------ INFORMATION SHOWN

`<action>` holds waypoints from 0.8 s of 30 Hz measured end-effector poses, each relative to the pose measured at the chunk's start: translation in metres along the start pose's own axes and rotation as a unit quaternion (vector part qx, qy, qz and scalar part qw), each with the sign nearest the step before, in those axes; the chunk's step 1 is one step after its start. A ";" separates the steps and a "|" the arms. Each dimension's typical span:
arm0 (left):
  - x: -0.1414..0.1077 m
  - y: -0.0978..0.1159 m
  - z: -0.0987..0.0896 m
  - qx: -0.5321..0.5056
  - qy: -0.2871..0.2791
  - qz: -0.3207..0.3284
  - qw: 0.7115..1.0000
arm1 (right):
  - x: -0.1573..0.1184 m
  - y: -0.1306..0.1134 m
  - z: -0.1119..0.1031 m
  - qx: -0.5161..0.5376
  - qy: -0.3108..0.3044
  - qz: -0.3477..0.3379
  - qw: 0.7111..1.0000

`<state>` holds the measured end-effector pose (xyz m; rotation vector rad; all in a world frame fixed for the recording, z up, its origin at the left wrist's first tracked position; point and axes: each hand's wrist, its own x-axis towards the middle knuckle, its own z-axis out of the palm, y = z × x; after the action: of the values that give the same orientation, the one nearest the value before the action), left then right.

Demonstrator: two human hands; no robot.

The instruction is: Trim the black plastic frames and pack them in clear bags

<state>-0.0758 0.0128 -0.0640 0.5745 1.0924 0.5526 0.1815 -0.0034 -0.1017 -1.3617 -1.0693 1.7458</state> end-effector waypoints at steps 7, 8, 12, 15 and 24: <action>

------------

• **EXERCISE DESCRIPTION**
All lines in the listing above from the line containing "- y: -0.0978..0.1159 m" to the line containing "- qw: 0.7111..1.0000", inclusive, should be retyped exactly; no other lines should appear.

• **SOLVED PROBLEM**
  - y: -0.0978..0.1159 m
  - z: -0.0987..0.0896 m
  - qx: -0.5321..0.5056
  - qy: -0.2871..0.2791
  - qz: -0.3207..0.3284
  - qw: 0.7115..1.0000
arm1 (right):
  - x: -0.1573..0.1184 m
  - y: -0.1306..0.1134 m
  - z: -0.1119..0.1031 m
  - qx: -0.5161..0.5376
  - qy: -0.3108..0.3044
  - qz: -0.3477..0.3379
  - qw: 0.7111..1.0000

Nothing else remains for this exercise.